Why is the stock market down Wednesday morning? Haven't we just averted catastrophe? Shouldn't the fears -- and shorts -- of earlier this week be unwound?
Madlen Read of the AP reports:
Stocks skidded again Wednesday, with anxieties about the financial system still running high even after the government bailed out the insurer American International Group Inc.
The "even" is the giveaway that Madlen knows that this doesn't make a lot of sense. When the US government bails out Wall Street, one expects Wall Street to rally in gratitude.
Part of what's going on, I suspect, is that there's very little trust in equities as a store of value any more -- certainly not in leveraged companies, anyway. Shareholders have been systematically slaughtered of late, whether they held Fannie Mae (FNM) or Freddie Mac (FRE) or Merrill Lynch (MER) or Lehman Brothers (LEH) or AIG (AIG) or Washington Mutual (WM) or any number of other financial companies, including even relatively strong ones like Goldman Sachs (GS) (down another $11 today) and Morgan Stanley (MS) (down 17% despite stronger-than-expected earnings).
Meanwhile, bondholders in all of those companies bar Lehman have emerged unscathed so far, and are likely to remain unscathed for the foreseeable future (which, admittedly, isn't very far). In any event, bank debt is cheap, and if you want to be long financials, it makes much more sense to make that bet by buying debt, which has a tendency to be bailed out, rather than equity, which has a tendency to be wiped out.
So what we could be seeing here is a rotation out of equities and into debt, since debt right now would seem to offer a far more attractive risk/reward profile.
On the other hand, there's no indication at all that debt spreads are tightening. On the contrary, Morgan Stanley's credit default swaps are now trading at 925 basis points, which is a very distressed level.
Does this mean that Morgan Stanley is now in the crosshairs? It would certainly appear so, yes. That alone could explain the stock-market drop: there was a brief rally Tuesday afternoon on the AIG bailout, but Morgan Stanley's balance sheet is just as big as AIG's.
My feeling is that it's high time Morgan Stanley found a buyer. Or things could get very ugly again very quickly.





















This ends when some big shorts lose their shirts, and not before.
The other ridiculously overspun bear news of the day was the Treasury's bill program, to help the Fed feed more desired treasuries into the banking system. This was spun by the end of the world crowd as the Fed "running out of money", which is deliberately preying on ignorance. The Fed creates money whenever it feels like it, money is merely its debt. It prefers to keep monetary policy decisions separate from interventions, however. It is just recklessly irresponsible how that was reported.
so why don't the Fed just print/create enough memory to bailout everyone? Wall Street, Main street, everybody. $5 trillion? $10 trillion? Sure, no problem, let's just type in a few more zeros at the end and hit the magic "create money" button on the Fed's computer! What's that? They can't? So, there is a LIMIT on what they can do.

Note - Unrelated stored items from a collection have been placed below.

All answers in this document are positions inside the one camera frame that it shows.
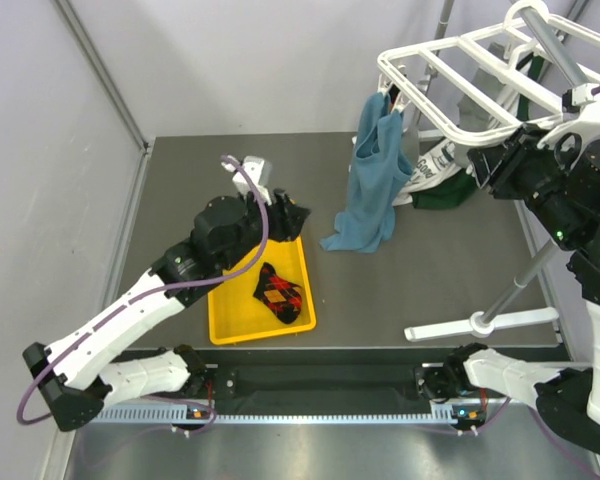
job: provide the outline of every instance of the yellow bin
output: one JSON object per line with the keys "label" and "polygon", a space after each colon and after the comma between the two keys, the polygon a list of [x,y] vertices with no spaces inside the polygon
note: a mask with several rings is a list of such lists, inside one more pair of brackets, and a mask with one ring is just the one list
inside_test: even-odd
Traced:
{"label": "yellow bin", "polygon": [[[257,247],[254,248],[230,272],[244,266],[257,250]],[[282,323],[264,303],[253,298],[264,262],[273,265],[281,278],[302,287],[302,310],[290,325]],[[207,299],[209,337],[215,345],[306,332],[316,326],[316,312],[300,237],[294,242],[268,241],[264,254],[248,272],[212,290]]]}

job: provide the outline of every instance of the white drying rack
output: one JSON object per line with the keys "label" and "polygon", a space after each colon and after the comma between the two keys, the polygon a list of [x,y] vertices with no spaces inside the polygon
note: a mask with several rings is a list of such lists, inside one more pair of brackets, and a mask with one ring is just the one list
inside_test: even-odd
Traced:
{"label": "white drying rack", "polygon": [[[534,38],[520,30],[527,26]],[[555,31],[562,31],[600,49],[600,34],[564,17],[552,15],[547,6],[540,0],[519,0],[509,9],[505,21],[501,24],[469,32],[458,37],[444,38],[420,43],[403,48],[387,50],[378,57],[378,66],[382,71],[380,81],[389,81],[396,85],[403,102],[411,102],[422,112],[441,133],[455,143],[472,147],[490,146],[502,142],[521,124],[510,113],[515,98],[524,95],[537,103],[550,114],[545,117],[530,119],[543,129],[552,130],[541,143],[552,145],[556,141],[556,132],[577,131],[583,135],[583,143],[600,134],[600,122],[596,125],[596,114],[585,115],[585,107],[578,116],[567,116],[562,110],[562,99],[554,92],[529,79],[524,73],[516,70],[519,60],[529,53],[539,55],[551,62],[566,77],[572,87],[586,83],[600,84],[600,73],[576,63],[564,45],[558,40]],[[506,34],[509,43],[505,59],[502,61],[478,44],[480,40],[488,40]],[[473,58],[480,68],[495,76],[504,88],[496,100],[492,100],[450,65],[438,57],[441,50],[457,47]],[[437,73],[444,75],[464,94],[484,108],[492,117],[487,130],[469,132],[458,126],[447,117],[427,96],[400,71],[400,61],[410,56],[423,58]],[[595,97],[600,106],[600,98]],[[535,325],[553,322],[558,319],[555,308],[523,311],[502,314],[517,295],[535,278],[544,265],[558,251],[551,241],[547,242],[531,263],[514,278],[513,282],[498,299],[486,310],[477,311],[470,318],[453,322],[412,327],[405,329],[409,341],[428,340],[463,334],[487,337],[494,330],[517,326]]]}
{"label": "white drying rack", "polygon": [[[560,65],[559,61],[556,61],[554,52],[550,49],[545,50],[537,38],[532,38],[520,30],[521,27],[525,26],[525,20],[514,17],[522,9],[535,10],[546,22],[545,26],[548,25],[552,29],[580,38],[600,49],[600,33],[559,15],[550,14],[543,2],[521,0],[509,9],[503,23],[457,37],[387,50],[378,57],[378,67],[383,75],[396,85],[401,93],[448,139],[473,147],[497,144],[509,137],[520,126],[521,122],[502,106],[502,102],[499,102],[498,99],[492,100],[489,98],[438,57],[438,52],[441,50],[459,48],[473,58],[480,68],[495,76],[506,87],[513,89],[517,94],[524,95],[550,112],[550,115],[531,119],[530,122],[543,129],[551,130],[565,121],[561,98],[517,71],[516,64],[526,54],[534,53],[557,64],[558,67]],[[510,40],[507,47],[508,58],[506,62],[492,55],[487,49],[478,44],[479,40],[490,39],[502,33],[507,34]],[[446,116],[413,82],[400,72],[398,67],[400,61],[411,56],[419,56],[424,59],[435,71],[445,76],[453,85],[484,108],[496,120],[496,122],[492,122],[493,128],[483,132],[469,132],[458,128],[455,122]],[[586,77],[585,81],[578,81],[578,83],[600,84],[600,73],[584,65],[576,65]]]}

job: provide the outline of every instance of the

We are going on a financial water fast. We are excreting all the unpleasant tumors that have been residing in the financial nether regions.
Things are falling apart. Some say that everything is going to be alright once the housing market starts back up again. Hasn't everyone had the chance to own a house already? If they haven't failed in their bid for ownership, then their knuckles are bloody and their hope is fading with every head shot as they hold on to their homes. Hard to get a loan when creditors become less lenient. Jobs are also handy and they are disappearing like pine needles popping in a forest fire.
Are we expecting all the DINKs to get divorced and buy separate homes?
Even if you get a home loan and can afford the mortgage for a while, you still have to eat, fuel your car and have some fun. And that costs more every day too.
It is all very interesting to me. And I have lost some money myself, so I am not standing on high ground here. I just don't understand how home purchasing is going to prop the economy.
Or people could just slow down. Eat less. Use less energy. Be simple.
I do not believe that hedge funds are the culprits here, as their creditors have all but continued to allow them to magnify their exposure through leverage, therefore reducing their ability to solely create this massive bear sell off themselves.
When foreign governments invest in the US, we all just assume its long--but what if it was short? Answer: We would see volatility like we had today and yesterday.
I don't know why it's so hard for all of you to understand that shorts don't drive stable, profitable companies into bankruptcy. There's a huge amount of competition in the markets, and you don't find a lot of dollar bills that only cost 50 cents because people tend to snap those up. If shorts drive a stock down to half its true value, there are tons of value investors looking to buy that stock. If the company has articulate management with some capital to deploy, they can buy back shares or make a few insider purchases, then try to make shares scarce so that shorts can cover. Ultimately you get a squeeze and the share price rebounds back to where it ought to be.
What shorts do is hasten the end of companies that are limping along, that can't make any credible presentation to investors regarding solvency and profitability, that can't afford to buy back any shares, that no value investor will touch.
Naked shorting should be illegal because it makes no sense (selling something you don't have - take it to the options market, not the stock exchange). Now that it's taken care of, please stop obsessing over the non-existent problem of conventional shorting.